Al final, dos funcionarios de seguridad del GCHQ supervisaron directamente la destrucción por parte del Guardian de su propio material. Tres miembros del personal del Guardian, incluyendo al propio Paul Johnson, destruyeron los discos duros en posesión del Guardian con trituradoras angulares y otro equipamiento brindado por funcionarios del GCHQ.

Pusieron al Guardian en una posición que nunca quiso. Su reputación liberal, y revelaciones anteriores, habían hecho de él el periódico preferido para las revelaciones de WikiLeaks y Snowden. Pero la escala de lo que se había estado revelando amenazaba los intereses fundamentales del imperialismo británico y estadounidense. Por lo tanto se dio la vuelta cuando el gobierno le dijo que cesara y desistiera, antes de asumiera su lugar junto al resto de los medios derechistas sobre el comité secreto responsable de la censura de la prensa y de la difusión de la propaganda.

Uno de los perseguidores en jefe de Assange, Luke Harding, goza de las más íntimas relaciones con los servicios de seguridad. Su famoso bulo de noviembre de 2018, afirmando que Assange se reunió con el exdirector de campaña del presidente estadounidense Donald Trump, Paul Manafort, se publicó en el Guardian solo dos semanas después de que agradecieran a Johnson por “restablecer los lazos” con el MoD. La noticia fue ampliamente citada y formó una piedra angular de los esfuerzos, encabezados por los demócratas en los Estados Unidos, de presentar a WikiLeaks y la “injerencia rusa” como las causas de la victoria electoral de Trump en 2016.
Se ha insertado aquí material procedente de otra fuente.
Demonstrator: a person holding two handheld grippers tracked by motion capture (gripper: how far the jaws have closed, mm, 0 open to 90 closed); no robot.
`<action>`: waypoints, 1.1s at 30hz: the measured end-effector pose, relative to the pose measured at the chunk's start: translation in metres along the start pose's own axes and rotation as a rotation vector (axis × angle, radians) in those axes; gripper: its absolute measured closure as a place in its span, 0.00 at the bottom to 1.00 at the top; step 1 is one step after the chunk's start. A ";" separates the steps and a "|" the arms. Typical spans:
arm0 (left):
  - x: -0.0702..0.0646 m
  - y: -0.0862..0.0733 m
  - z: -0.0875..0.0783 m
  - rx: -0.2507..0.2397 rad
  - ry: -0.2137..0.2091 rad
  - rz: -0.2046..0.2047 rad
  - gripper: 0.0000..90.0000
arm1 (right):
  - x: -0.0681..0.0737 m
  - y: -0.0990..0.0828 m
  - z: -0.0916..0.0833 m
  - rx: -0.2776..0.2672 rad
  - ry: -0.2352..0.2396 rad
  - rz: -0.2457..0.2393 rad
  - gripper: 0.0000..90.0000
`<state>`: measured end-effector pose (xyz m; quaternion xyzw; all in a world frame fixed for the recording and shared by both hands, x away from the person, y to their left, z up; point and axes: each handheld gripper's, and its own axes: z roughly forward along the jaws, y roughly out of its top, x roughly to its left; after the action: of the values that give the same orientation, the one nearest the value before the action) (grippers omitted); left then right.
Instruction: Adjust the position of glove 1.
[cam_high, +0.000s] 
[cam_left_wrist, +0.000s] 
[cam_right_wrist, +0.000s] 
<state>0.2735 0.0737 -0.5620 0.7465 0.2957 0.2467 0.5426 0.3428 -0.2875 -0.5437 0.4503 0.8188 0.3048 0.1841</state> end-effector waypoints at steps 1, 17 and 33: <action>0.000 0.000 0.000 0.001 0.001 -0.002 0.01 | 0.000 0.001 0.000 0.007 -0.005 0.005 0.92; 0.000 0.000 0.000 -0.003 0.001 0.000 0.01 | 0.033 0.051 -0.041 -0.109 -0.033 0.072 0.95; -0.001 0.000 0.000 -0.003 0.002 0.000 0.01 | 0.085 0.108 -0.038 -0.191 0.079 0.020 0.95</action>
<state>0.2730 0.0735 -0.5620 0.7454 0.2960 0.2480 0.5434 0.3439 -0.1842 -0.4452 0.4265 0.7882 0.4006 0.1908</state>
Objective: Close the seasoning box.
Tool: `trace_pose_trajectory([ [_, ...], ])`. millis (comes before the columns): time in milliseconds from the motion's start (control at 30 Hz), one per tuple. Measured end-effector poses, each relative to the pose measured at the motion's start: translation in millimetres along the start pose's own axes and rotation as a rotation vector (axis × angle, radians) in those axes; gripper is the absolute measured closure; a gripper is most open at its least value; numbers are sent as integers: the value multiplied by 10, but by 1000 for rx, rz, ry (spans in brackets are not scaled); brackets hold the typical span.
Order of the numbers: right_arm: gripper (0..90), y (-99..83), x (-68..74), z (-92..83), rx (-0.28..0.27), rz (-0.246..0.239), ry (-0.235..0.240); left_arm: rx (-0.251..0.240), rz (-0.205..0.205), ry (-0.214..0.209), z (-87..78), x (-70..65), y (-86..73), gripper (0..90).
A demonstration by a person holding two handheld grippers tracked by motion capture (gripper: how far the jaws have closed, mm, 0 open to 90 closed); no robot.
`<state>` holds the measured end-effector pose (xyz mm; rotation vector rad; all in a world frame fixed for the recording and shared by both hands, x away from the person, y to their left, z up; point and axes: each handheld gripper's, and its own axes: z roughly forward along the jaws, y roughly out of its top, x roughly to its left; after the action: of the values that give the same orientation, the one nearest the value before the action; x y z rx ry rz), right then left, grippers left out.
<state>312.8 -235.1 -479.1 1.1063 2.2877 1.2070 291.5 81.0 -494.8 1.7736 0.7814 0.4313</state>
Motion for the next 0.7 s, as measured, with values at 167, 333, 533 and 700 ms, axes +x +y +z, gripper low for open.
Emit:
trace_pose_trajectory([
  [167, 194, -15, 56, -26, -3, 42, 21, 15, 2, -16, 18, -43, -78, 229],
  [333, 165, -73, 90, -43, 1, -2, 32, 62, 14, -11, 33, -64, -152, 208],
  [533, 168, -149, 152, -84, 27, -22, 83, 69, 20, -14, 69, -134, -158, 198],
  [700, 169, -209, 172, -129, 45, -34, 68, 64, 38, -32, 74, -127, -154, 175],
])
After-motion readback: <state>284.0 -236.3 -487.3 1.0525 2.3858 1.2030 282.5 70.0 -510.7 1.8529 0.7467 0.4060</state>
Harding desempeñó un papel central en silenciar preguntas sobre la versión falsa del gobierno británico del asunto Skripal a mediados de 2018. Estos acontecimientos fueron el tema de por lo menos una D-Notice, emitida mientras Paul Johnson estaba en el comité responsable.
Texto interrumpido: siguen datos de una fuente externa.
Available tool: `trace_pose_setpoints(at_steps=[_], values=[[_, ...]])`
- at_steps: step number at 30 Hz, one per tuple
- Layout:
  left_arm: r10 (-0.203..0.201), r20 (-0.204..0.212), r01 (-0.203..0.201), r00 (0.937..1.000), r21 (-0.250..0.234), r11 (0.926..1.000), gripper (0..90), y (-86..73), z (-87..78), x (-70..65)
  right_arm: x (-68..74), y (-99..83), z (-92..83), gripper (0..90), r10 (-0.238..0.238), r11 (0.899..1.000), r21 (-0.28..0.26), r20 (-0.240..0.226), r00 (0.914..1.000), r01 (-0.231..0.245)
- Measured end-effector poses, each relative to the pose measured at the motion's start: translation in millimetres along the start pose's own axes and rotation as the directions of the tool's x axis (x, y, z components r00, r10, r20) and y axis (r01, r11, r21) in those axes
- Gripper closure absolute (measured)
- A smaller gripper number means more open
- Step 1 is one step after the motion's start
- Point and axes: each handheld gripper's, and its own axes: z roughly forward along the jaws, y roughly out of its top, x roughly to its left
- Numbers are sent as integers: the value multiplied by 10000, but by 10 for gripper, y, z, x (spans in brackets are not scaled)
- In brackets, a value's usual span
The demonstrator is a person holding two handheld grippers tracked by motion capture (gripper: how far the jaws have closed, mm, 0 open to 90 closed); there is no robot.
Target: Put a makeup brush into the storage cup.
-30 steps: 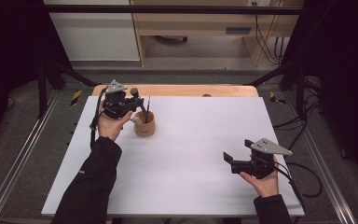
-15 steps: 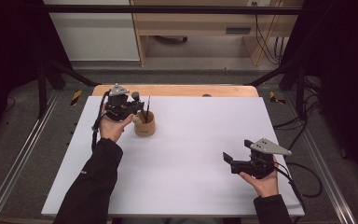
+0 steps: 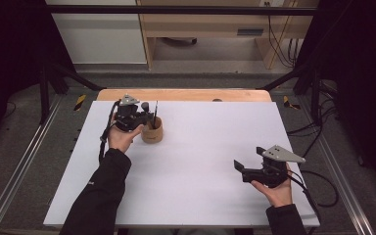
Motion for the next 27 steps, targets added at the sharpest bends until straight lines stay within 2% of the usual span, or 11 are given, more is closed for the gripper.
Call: trace_pose_setpoints(at_steps=[14, 27], values=[[-35, 77, 33, 10000, 314, 9995, 770, -114, 116, -26, 5, -3, 8, 61, -19, 10000, 34, -14, 10000, 19], [252, 64, -255, 9997, 602, 9979, 764, -162, 184, -78, 10, -6, 14, 61, -38, 10000, 59, -27, 10000, 38]])
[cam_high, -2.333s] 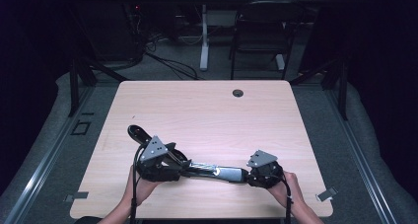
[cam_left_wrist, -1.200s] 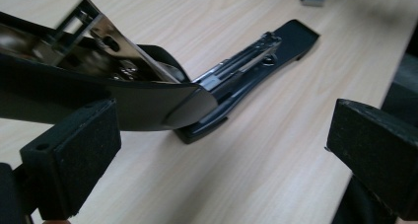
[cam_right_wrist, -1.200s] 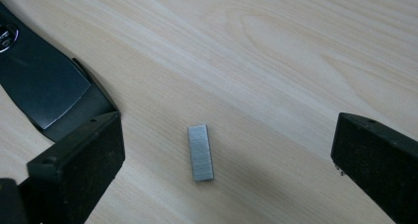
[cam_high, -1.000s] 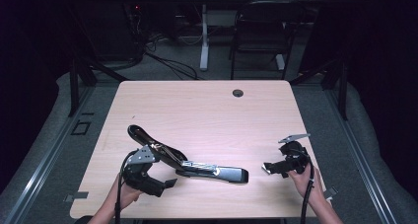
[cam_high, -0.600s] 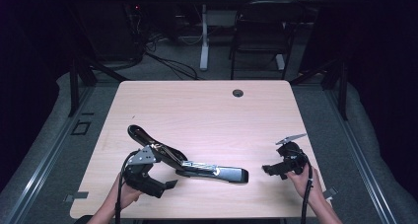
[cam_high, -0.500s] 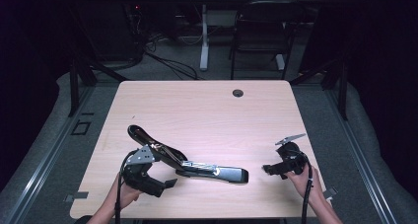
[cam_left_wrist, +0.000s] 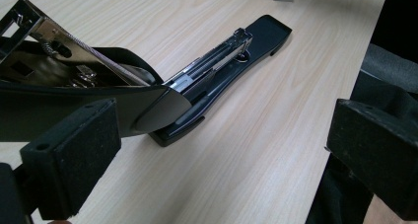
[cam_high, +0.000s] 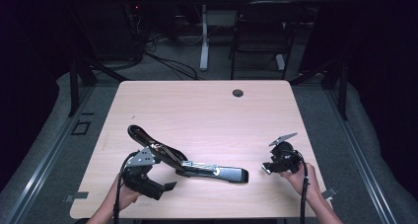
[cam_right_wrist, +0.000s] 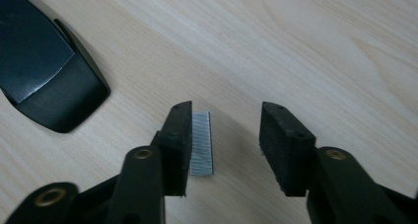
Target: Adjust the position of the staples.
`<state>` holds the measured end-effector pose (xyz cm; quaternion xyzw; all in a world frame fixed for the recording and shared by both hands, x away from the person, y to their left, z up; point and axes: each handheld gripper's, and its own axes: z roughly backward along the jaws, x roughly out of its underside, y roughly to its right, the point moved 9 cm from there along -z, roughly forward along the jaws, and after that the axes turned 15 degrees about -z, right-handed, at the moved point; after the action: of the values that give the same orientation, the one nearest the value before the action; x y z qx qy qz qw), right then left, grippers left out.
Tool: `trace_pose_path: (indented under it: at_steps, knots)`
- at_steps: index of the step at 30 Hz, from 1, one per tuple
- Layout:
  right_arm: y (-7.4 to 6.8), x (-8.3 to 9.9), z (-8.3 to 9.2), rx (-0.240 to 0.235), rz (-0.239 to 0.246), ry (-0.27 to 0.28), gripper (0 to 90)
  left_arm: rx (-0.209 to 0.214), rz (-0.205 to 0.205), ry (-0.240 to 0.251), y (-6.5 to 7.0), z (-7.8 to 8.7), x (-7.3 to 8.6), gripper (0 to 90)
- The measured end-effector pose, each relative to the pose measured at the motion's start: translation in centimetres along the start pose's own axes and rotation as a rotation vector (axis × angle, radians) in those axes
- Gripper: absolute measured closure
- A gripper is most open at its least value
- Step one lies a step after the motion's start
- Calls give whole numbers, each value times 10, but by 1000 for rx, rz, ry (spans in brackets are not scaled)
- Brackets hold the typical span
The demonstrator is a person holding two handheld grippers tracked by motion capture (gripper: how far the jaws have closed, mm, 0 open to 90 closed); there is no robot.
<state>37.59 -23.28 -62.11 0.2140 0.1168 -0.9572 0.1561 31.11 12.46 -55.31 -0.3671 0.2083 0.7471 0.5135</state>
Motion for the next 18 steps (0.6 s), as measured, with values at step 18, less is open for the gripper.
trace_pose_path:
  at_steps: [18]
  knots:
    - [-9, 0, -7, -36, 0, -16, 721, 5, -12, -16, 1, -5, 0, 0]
Una consecuencia involuntaria pero valiosa de las exposiciones de WikiLeaks ha sido reventar el fraude de la pretención del Guardian de cualquier independencia crítica respecto al Estado. Los crímenes de las principales potencias imperialistas contra la población mundial hecha pública por WikiLeaks fue tan grande que no podían ser neutralizados, ni por los guardianes de la “verdad” profesionales del Guardian. Ni una sola palabra publicada en este pasquín de propaganda imperialista puede tomarse jamás al pie de la letra.